* [TASK GOAL]:
Using the listing below, print exactly everything from the line with "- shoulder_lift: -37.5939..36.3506" down to the line with "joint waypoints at", both included, and nothing more.

* [THE DATA]:
# # # # # # #

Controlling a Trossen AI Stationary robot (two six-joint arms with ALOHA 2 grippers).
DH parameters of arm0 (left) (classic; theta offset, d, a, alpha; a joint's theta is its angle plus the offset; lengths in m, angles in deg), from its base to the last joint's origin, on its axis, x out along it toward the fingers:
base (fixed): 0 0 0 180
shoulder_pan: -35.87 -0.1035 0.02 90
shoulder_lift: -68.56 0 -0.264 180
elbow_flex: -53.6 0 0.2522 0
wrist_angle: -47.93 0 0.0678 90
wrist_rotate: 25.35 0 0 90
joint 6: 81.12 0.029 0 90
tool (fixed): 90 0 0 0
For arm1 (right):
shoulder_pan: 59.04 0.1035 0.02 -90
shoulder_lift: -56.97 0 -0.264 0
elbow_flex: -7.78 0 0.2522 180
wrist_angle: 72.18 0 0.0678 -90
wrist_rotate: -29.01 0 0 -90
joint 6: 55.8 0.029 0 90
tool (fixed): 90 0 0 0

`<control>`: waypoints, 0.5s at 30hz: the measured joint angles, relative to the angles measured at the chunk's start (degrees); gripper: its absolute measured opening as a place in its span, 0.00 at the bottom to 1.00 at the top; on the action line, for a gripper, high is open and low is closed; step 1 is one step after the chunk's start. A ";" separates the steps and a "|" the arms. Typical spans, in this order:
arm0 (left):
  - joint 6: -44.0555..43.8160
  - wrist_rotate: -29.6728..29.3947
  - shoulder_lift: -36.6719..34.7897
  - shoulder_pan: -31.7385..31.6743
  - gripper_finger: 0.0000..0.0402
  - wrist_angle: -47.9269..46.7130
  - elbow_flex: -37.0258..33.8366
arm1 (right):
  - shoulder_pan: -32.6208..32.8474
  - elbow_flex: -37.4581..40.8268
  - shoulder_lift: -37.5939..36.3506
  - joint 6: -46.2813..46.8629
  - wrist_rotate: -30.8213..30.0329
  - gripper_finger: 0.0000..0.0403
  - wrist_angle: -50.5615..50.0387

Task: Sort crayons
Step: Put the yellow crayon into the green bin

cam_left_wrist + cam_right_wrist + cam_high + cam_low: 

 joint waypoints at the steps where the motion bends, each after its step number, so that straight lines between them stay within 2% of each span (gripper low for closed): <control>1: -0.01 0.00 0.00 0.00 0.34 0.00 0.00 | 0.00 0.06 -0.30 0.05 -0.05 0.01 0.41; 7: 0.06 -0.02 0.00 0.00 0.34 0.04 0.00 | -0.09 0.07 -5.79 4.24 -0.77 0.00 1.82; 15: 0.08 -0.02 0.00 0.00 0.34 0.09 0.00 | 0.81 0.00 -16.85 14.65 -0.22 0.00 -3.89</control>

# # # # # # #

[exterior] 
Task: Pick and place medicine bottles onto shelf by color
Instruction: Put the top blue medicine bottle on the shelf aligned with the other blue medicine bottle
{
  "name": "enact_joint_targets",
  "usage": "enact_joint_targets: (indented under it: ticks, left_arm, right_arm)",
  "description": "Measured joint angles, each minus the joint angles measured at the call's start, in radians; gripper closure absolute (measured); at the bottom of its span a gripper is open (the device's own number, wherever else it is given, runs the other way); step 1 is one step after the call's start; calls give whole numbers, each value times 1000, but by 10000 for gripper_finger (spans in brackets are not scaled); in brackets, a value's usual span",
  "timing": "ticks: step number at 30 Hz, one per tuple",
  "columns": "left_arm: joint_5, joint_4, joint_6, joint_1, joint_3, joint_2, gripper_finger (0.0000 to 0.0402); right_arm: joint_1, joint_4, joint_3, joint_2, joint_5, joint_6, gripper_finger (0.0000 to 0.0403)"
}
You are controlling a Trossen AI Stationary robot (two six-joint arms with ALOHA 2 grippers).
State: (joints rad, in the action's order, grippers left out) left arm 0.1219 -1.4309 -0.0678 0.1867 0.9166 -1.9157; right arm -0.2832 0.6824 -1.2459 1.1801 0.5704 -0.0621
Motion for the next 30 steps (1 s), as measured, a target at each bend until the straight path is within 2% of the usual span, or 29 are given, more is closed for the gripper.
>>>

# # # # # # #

* [EXERCISE OUTPUT]:
  - shoulder_lift: -37.5939..36.3506
  - joint 6: -46.2813..46.8629
  - wrist_rotate: -30.8213..30.0329
  - gripper_finger: 0.0000..0.0403
  - wrist_angle: -50.5615..50.0387

Task: Sort crayons
Step: Put the yellow crayon into the green bin

cam_left_wrist + cam_right_wrist + cam_high + cam_low: 

 joint waypoints at the steps where the motion bends, each after its step number, so that straight lines between them stay within 2% of each span (gripper low for closed): <control>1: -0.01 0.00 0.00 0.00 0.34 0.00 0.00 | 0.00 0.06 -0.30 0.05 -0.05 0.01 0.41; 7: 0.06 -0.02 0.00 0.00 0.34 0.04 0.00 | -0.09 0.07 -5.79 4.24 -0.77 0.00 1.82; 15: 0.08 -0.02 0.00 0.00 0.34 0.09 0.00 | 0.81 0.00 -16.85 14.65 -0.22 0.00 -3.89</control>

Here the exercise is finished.